Лезвие скальпеля было прижато к ее груди, готовое вонзиться в мягкую ткань. Ей хотелось кричать. Хотелось сражаться. Она молила только об одном: чтобы поскорее пришел конец.

Его глаза были совсем рядом и в то же время далеко, в каком-то ином мире.

— Ты готова, мама?

Мама?

Какие страшные слова сорвались с этих мерзких губ.

Ты готова… мама?

Она вспомнила отца, который нежно поддерживал гроб с телом матери.

Ты готова?

Образ матери возник перед ее глазами.

Она сейчас умрет…

Она готова умереть. Подожди! Вот что! Нужно притвориться. Это может остановить его. Что угодно! Пробуй что угодно!

Она закатила глаза и, забившись в конвульсиях, застонала. Скальпель уколол ее, когда она дернулась, прорвал кожу, но не двинулся дальше. Она заглотнула мяч, стараясь сыграть как можно убедительнее. Было ужасно больно, каждая клеточка тела вопила о пощаде, но скальпель убрался.

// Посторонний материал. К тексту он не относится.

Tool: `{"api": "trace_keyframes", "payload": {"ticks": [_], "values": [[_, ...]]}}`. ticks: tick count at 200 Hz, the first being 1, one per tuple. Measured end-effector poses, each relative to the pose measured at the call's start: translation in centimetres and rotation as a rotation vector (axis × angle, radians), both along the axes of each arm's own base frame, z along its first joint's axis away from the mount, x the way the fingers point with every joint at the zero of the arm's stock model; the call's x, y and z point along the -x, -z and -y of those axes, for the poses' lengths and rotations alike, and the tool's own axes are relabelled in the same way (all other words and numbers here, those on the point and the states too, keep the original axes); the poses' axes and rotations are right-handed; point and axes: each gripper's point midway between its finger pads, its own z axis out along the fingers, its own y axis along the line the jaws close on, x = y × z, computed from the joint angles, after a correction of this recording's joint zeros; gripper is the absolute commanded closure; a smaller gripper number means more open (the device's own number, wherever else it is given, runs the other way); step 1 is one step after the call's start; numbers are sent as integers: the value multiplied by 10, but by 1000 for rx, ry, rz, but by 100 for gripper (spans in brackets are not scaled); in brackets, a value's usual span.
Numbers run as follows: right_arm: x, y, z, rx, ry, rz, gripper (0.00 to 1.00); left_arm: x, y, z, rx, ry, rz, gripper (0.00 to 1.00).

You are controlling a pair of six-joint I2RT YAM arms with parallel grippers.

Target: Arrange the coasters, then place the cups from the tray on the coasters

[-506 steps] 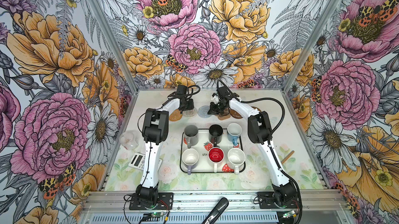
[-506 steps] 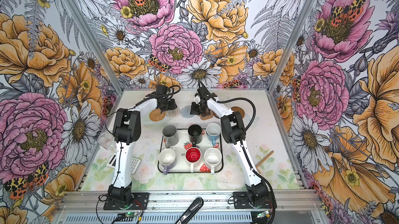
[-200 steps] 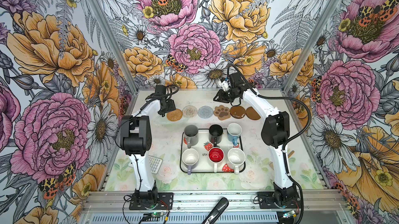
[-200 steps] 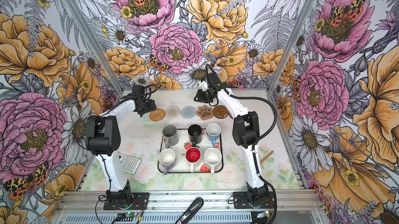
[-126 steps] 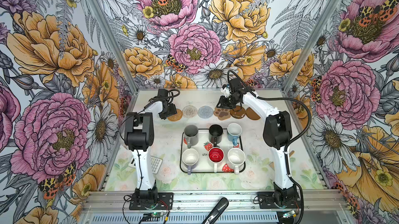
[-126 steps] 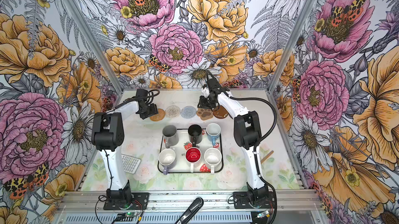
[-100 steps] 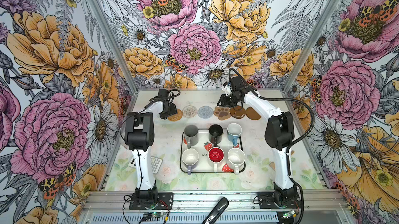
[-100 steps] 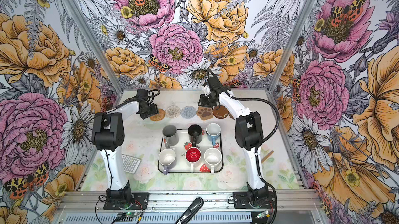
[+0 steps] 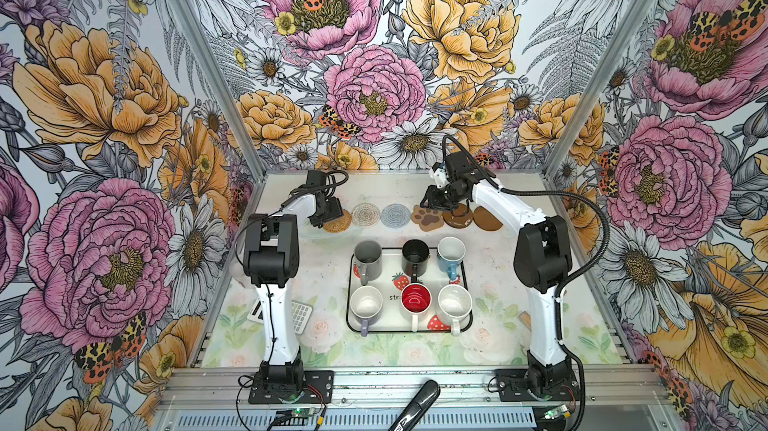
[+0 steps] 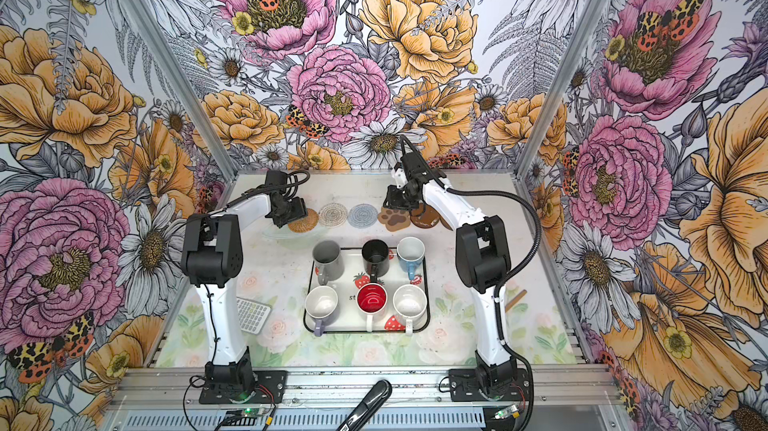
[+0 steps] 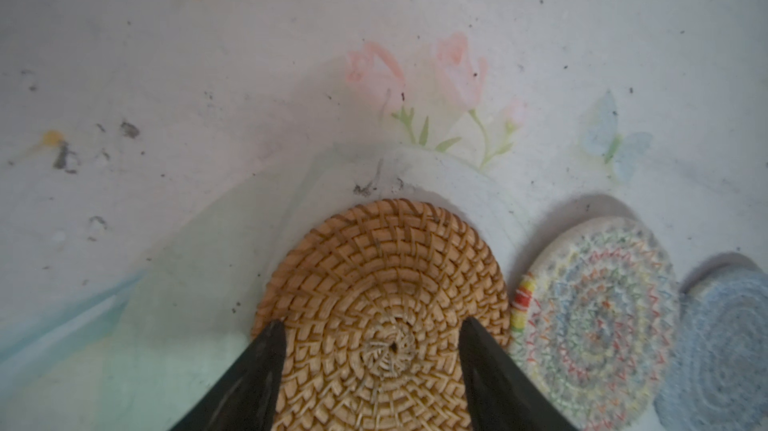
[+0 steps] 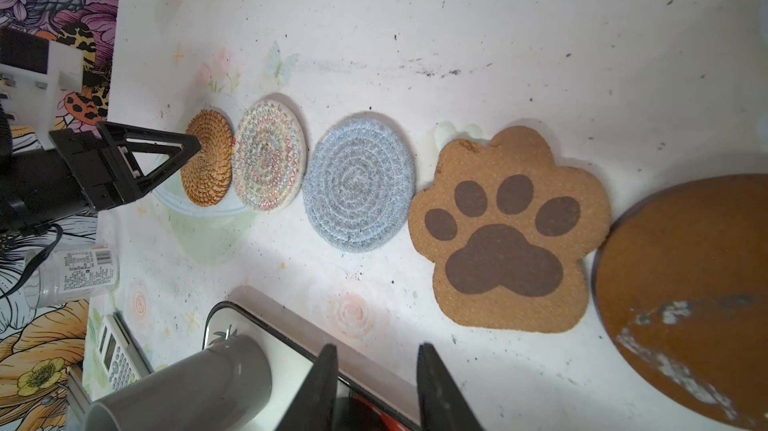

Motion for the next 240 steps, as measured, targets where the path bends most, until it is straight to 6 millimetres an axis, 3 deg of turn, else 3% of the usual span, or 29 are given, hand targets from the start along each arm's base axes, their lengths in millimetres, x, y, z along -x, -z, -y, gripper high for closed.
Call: {"api": "trace_keyframes", "payload": {"ticks": [108,139,160,192,220,240], "values": [[8,-23,14,1,24,44,64,-26,-4,-3,6,-6,41,32],[11,-37,24,12,44,76,52,-26,-10,-2,7,-6,50,31],[17,-57,31,21,59,119,51,-27,-37,-1,10,-3,99,31],[31,-83,43,33,84,174,51,-26,-113,5,12,16,242,31],[57,-88,60,77,115,195,49,-6,-180,24,6,76,373,31],[79,-90,70,123,135,213,46,13,-209,46,-6,134,431,30]]}}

Теперь он говорил с ней. Что он говорил?

— Ты забываешь правила. Ты не умрешь, пока я не прикажу. Мама должна излечиться. Я не шучу.

Она попыталась заговорить, потребовать освобождения, но звуки, вырывавшиеся из ее горла, скорее напоминали животный рык.

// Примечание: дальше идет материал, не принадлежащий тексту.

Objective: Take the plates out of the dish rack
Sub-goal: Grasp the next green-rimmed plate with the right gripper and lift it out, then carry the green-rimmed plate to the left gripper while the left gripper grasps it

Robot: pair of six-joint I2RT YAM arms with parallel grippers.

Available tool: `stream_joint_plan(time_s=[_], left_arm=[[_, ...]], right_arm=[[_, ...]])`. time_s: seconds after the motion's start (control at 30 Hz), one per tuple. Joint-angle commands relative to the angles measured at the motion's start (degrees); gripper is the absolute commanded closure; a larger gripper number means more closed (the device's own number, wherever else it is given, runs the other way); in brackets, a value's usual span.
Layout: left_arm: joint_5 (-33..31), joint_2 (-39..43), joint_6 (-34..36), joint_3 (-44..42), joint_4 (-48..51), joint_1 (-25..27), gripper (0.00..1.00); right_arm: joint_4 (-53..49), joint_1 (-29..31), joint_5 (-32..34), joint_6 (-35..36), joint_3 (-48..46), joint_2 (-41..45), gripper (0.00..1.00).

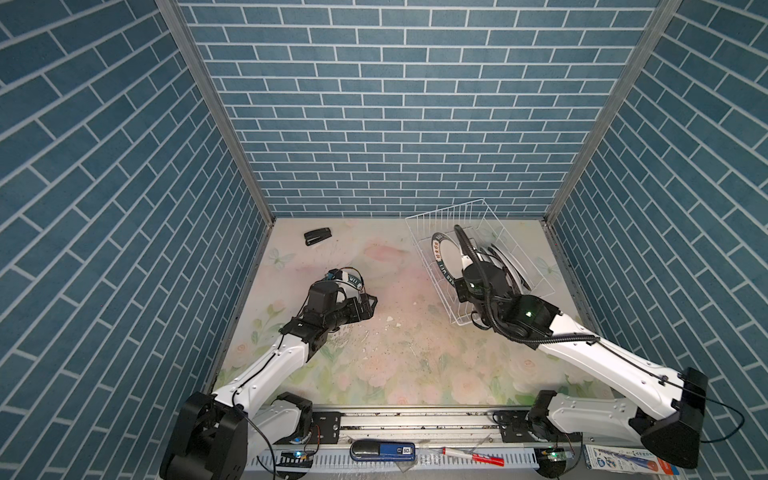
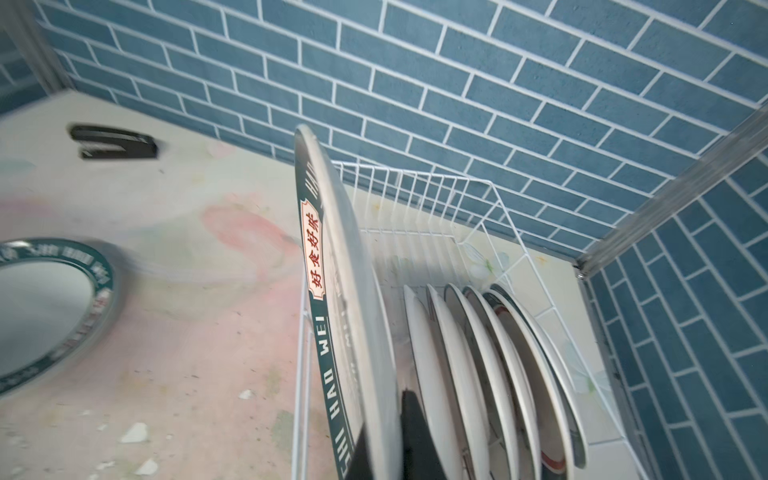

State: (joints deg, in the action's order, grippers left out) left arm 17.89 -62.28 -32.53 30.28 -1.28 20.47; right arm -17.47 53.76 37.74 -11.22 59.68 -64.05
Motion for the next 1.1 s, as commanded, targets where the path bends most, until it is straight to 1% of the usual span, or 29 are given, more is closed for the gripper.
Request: stream_joint_plan(time_s=[0.0,0.1,0.23,0.4,0.5,0.57,0.73,0.93,1.03,1.07], left_arm=[[2.4,1.4,-0.4,-0.5,-4.5,1.4,0.01],[4.0,3.1,-1.6,-1.9,-8.7,2.1,0.01],[4.3,4.2,-1.7,-2.2,-10.5,2.6,0.01],[6.1,4.2,-2.4,-4.0,-16.0,2.8,0.01],[6.7,3.3,-2.5,-3.7,-16.3,2.8,0.01],[6.8,2.7,-2.6,-3.8,-16.7,2.7,0.01],[6.8,2.3,-2.4,-3.6,-17.0,2.8,0.01],[7.6,0.1,-3.0,-3.2,-19.0,2.7,0.02],[8.5,-1.3,-3.9,-3.3,-21.2,2.7,0.05],[8.2,-1.6,-4.0,-3.4,-21.5,2.7,0.08]], right_arm=[[8.4,-1.3,-9.1,-8.9,-4.7,4.4,1.00],[12.0,-4.0,-16.6,-15.1,-8.7,7.1,1.00],[18.3,-7.9,-27.8,-22.7,-13.9,8.0,1.00],[26.1,-11.0,-39.6,-31.1,-17.1,4.0,1.00],[31.8,-12.0,-45.4,-35.4,-18.4,0.9,1.00],[34.0,-12.3,-47.6,-36.9,-18.7,-0.8,1.00],[37.9,-12.5,-50.5,-39.0,-19.4,-3.9,1.00],[45.0,-12.7,-57.0,-43.4,-20.0,-9.3,1.00],[49.9,-12.8,-60.4,-46.4,-20.3,-12.4,1.00],[52.2,-12.8,-61.6,-47.6,-20.5,-13.3,1.00]])
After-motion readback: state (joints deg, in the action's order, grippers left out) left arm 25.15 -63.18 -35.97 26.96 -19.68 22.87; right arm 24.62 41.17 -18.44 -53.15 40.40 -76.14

— Я предупреждал тебя: хватит болтать. А ты все не унимаешься. — Он медленно покачал головой, потом улыбнулся и нагнулся над ней, положив руки на голову.

Она почувствовала, как на мгновение натянулись ремни, удерживавшие мяч, и тут же ослабли. Он вынул кляп из ее рта, и из него потянулись нити кровавых слюней. Она опять сделала попытку что-то сказать. Он нагнулся, чтобы выслушать. Теперь он играл с ней, дразнил ее.

На ее хрипы и стоны он ответил:

— Нет, я не отпущу тебя. Нет. Но у тебя такие красивые пальцы ног. Просто восхитительные. Хочешь их попробовать на вкус? Пососать их для меня?

Она кивнула головой, захлебнувшись от очередной попытки заговорить. И указала глазами на веревку, которой были связаны щиколотки.

— Снять веревку? Нет-нет. Я не думаю, что ты такая послушная. Нет, я сам суну тебе в рот пальцы. Ты даже сможешь обгрызть эти ярко накрашенные ноготки.

Скальпель двинулся вдоль ее тела, к ногам, и остановился возле правой стопы. Он пробормотал себе под нос:

— Правая, потому что это правильно…

Он скинул туфлю, и она упала на дощатый пол.

Макейди закрыла глаза, чувствуя, как впивается в кожу скальпель, вызывая горячую и невыносимую боль. Она истошно закричала, и в этом крике утонули все посторонние звуки и шумы. Разноцветные пятна — красные, зеленые, закружились у нее перед глазами, и она провалилась в пустоту…

Громкий хлопок. Он стрелял в нее, он перестал ее резать и начал стрелять. Она открыла глаза, но пелена слез скрывала от нее происходящее. Что-то было не так, она все еще была жива. Еще один хлопок.

Подожди… что-то наваливается сверху… тяжелое. Не что-то, а кто-то… он. Тот человек. Он оказался на ней. Что-то красное в воздухе, льется. Кровь? Кровь повсюду.

Его лицо было совсем рядом, с запавшим языком, с выпученными от ужаса глазами, которые смотрели прямо на нее. Его еще теплое тело казалось ей тяжелым мешком, в котором булькала кровь.

Слова… она слышала слова.

— Все кончено, Макейди. — Ее имя теперь звучало так сладко. — С тобой все будет хорошо. Я здесь, Макейди, я здесь. Спокойно. Все хорошо. Не пытайся говорить. Ты в безопасности.

Энди. Это был голос Энди.

С нее сняли тяжесть, убрали эту бьющуюся в конвульсиях массу. Застывшие глаза уже не смотрели на нее. Она ощутила необыкновенную легкость. Щиколотки освободили от веревок. А теперь — запястья.

Мягко опустилась ткань, прикрывшая ее наготу. Она повернулась на бок, закуталась в покрывало, рыдая от счастья и облегчения, сжалась в комочек, словно защищаясь от боли.

Так ее и положили на носилки и увезли в госпиталь.